札幌での「微妙」な普及状況

こうした「難航」の結果、モバイクが今年8月に日本初のサービスを始めたのは札幌となった。ビジネスコンベンションの「No Maps 2017」が仲立ちとなり、行政や地元企業に働きかけを進めたことで開始が実現したのだ。ローンチイベントは全国メディアで報じられ、東京からわざわざライド体験に来る人も出るほどの盛況だったという。市の担当者は言う。

「札幌市は先進的取り組みをおこなう企業の誘致を進めており、モバイクとの話が進みました。サービス開始後も、特に市民からの苦情はなく、問題が起きたという話も聞いていません」(札幌市経済観光局ITクリエイティブ産業担当課)

とはいえ、現時点でのサービス展開地域は札幌駅から北西に1キロほど離れたJR桑園駅-琴似駅の周辺で、札幌駅前やテレビ塔など市内中心部はエリア外になっている。ポートは地場のコンビニであるセイコーマートやドラッグストアのサツドラの駐輪場を用いる形となっている。

札幌市内のコンビニ内の駐輪場に設置されたモバイクのポート。地域の需要を掘り起こせるか。(写真提供=モバイク・ジャパン)

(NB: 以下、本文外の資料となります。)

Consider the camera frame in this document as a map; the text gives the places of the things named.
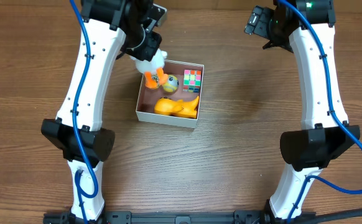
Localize white box pink interior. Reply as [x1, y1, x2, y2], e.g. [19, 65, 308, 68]
[136, 60, 205, 129]

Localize right blue cable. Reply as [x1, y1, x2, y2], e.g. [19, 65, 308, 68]
[277, 0, 362, 224]

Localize yellow ball with grey eye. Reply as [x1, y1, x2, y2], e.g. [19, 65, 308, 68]
[162, 75, 179, 93]

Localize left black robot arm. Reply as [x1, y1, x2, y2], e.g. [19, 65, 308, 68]
[41, 0, 167, 223]

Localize orange dinosaur toy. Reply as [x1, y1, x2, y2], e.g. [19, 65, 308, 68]
[154, 96, 200, 119]

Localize white plush duck toy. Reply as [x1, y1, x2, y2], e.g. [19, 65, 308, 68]
[130, 49, 168, 90]

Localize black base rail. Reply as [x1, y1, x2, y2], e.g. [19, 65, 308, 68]
[42, 210, 315, 224]

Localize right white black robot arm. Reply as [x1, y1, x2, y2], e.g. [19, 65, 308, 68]
[244, 1, 360, 223]

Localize thick black cable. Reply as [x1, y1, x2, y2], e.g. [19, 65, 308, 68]
[288, 205, 362, 224]

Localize orange round fan toy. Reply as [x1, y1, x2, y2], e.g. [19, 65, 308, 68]
[151, 77, 160, 88]

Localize colourful puzzle cube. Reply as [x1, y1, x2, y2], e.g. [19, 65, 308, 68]
[182, 70, 202, 93]

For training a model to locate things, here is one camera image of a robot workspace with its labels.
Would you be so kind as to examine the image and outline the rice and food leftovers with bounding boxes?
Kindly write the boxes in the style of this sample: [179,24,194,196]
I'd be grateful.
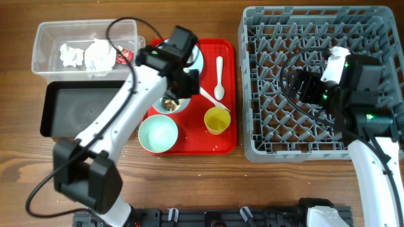
[162,99,181,112]

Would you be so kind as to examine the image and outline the light blue food bowl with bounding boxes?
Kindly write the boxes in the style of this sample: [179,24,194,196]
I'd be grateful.
[153,98,191,114]

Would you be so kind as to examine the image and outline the yellow plastic cup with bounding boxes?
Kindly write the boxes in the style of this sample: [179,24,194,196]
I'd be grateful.
[204,107,231,135]

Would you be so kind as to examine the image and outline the red snack wrapper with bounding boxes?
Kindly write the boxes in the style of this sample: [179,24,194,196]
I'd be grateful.
[116,46,134,65]

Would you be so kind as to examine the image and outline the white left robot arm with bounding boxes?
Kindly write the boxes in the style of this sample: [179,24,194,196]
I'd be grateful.
[25,25,199,226]

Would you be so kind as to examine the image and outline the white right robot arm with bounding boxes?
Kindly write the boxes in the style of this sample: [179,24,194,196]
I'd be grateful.
[278,47,403,226]

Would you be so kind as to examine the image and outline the grey dishwasher rack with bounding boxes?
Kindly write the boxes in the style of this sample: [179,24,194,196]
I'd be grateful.
[238,6,403,162]

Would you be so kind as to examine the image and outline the black waste tray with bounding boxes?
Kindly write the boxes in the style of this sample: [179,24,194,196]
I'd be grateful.
[40,81,124,138]

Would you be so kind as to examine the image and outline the clear plastic waste bin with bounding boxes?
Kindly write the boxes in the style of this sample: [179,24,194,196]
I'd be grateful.
[32,19,129,83]

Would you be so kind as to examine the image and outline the white plastic fork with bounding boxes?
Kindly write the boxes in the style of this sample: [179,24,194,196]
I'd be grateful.
[199,86,230,112]

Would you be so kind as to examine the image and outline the light blue plate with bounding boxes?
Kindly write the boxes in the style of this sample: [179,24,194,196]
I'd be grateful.
[151,38,203,75]

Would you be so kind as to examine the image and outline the white plastic spoon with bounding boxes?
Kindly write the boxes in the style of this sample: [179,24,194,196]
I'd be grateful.
[214,56,225,100]

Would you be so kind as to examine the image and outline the red serving tray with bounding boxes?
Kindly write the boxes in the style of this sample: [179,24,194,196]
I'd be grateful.
[141,38,238,155]

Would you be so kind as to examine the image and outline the mint green bowl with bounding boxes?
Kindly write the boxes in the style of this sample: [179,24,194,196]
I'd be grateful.
[138,114,179,153]

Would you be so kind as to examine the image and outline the large crumpled white napkin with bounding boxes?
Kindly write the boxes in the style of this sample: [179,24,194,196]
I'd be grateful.
[84,38,117,77]

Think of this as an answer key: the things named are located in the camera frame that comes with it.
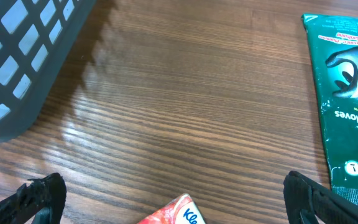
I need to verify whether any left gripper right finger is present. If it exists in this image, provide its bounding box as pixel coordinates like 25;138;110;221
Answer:
283;170;358;224

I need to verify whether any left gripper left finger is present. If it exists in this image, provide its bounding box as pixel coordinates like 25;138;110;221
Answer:
0;172;67;224

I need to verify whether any small red sachet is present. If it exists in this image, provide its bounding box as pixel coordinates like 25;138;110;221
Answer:
138;194;206;224

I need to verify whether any green 3M glove package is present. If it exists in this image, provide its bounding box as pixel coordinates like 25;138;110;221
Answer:
301;14;358;206

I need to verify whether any grey plastic mesh basket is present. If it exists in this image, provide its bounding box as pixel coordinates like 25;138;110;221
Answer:
0;0;96;142

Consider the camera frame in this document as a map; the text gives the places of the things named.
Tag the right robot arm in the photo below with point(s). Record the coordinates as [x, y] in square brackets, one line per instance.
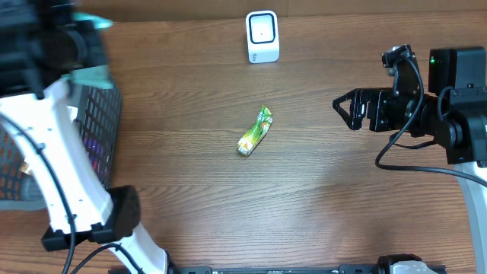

これでも、借りた店舗に車両を返さなければいけない従来のレンタサイクルよりも利便性は高いだろう。だが、エリア的に観光需要は望めず、かといって地域住民にとっても、出発地と目的地の付近にポート設置店舗がなければ、シェアサイクルの本来の利点である「最後の1キロ」の移動ニーズを満たせない。事実、ある札幌市民はこう話す。

「地域も車両数も現時点では限られていますから、正直なところ、札幌市民の間でモバイクの認知度はまだまだ。進出後のトラブルはほとんど起きていませんが、一方で積極的に使っている人も、あまりいないみたいなんです」

なんとも寂しい状況だ。筆者が取材したところでは、なんとモバイクとの折衝にたずさわった市の職員自身も、アプリはインストールしたもののまだ現物に乗っていないという。エリアが市内の中心部から外れていることもあって、市民の関心はまだまだ低い。

モバイク側は「駐車スペースのエリアは拡大しており、その利便性は常に向上しております」「札幌でご利用いただいている方々からは非常に好意的なコメントをいただいております」と述べる。なんとか、もう少し利用状況が活発になってほしいところだが……。